Un lac, des montagnes, si c'est pas le paradis… photo Sundance channel
Un lac, des mon­tagnes, si c’est pas le para­dis… pho­to Sundance channel

Ce rap­port entre femmes étran­gères et mâles autoch­tones vous met­tra sur la voie de la vraie thé­ma­tique qui imprègne l’en­semble de la série : ce n’est pas tant une his­toire poli­cière qu’un pré­cis sur la condi­tion fémi­nine. Dans Top of the lake, on parle sans prendre trop de gants de viol, d’a­gres­sion, de can­cer, de place dans la socié­té, d’ex­ploi­ta­tion ou de ven­geance, les hommes étant qua­si­ment défi­nis par leur rap­port aux femmes — qu’ils soient pro­tec­teurs, abu­sifs, cou­ra­geux, lâches, lourds, ado­rables, ou un peu tout ça à la fois.

Tout cela ne fonc­tion­ne­rait pas sans une gale­rie de por­traits com­plexes et bien fichus de per­son­nages des deux sexes, cha­cun ou presque arbo­rant une part d’ombre plus ou moins dis­crète qui impacte plus ou moins l’his­toire lors­qu’elle est éclai­rée. À chaque avan­cée, on peut donc se replon­ger dans les faux-sem­blants des épi­sodes pré­cé­dents, redé­cou­vrir sous un angle dif­fé­rent des scènes à moi­tié oubliées, et réin­ven­ter sa lec­ture de l’œuvre.
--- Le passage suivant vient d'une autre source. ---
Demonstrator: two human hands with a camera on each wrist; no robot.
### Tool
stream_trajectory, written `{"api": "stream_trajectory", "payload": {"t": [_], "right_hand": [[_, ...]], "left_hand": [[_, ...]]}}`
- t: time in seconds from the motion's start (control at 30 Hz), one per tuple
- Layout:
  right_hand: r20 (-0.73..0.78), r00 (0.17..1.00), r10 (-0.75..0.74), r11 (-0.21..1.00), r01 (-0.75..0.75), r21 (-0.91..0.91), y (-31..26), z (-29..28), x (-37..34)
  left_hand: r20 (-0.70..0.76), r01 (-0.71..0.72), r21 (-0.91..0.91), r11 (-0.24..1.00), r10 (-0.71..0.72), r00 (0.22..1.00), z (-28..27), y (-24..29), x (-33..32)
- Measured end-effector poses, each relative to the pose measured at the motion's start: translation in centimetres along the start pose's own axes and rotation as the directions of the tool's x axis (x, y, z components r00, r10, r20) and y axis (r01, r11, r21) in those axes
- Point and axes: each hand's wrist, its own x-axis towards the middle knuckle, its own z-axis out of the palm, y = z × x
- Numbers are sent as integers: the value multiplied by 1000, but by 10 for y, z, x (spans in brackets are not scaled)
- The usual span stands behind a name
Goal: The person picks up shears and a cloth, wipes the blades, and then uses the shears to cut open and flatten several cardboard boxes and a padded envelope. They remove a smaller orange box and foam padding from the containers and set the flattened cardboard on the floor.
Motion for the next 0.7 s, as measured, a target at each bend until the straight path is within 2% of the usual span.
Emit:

Mutique, inquiétant, morbide et proche de la victime : coupable idéal ?
Mutique, inquié­tant, mor­bide et proche de la vic­time : cou­pable idéal ? pho­to Sundance channel

L’ensemble est donc glo­ba­le­ment très bien construit, assez fort, avec un faux hap­py-end heu­reu­se­ment sui­vi d’un finale un peu bru­tal mais hale­tant. Certains points de détail peuvent être un peu lourds (comme l’i­den­ti­fi­ca­tion de la fli­quette à la gamine, évi­dente dès les pre­miers moments et un peu trop appuyée tout au long de l’his­toire), mais l’en­semble est fran­che­ment envoûtant.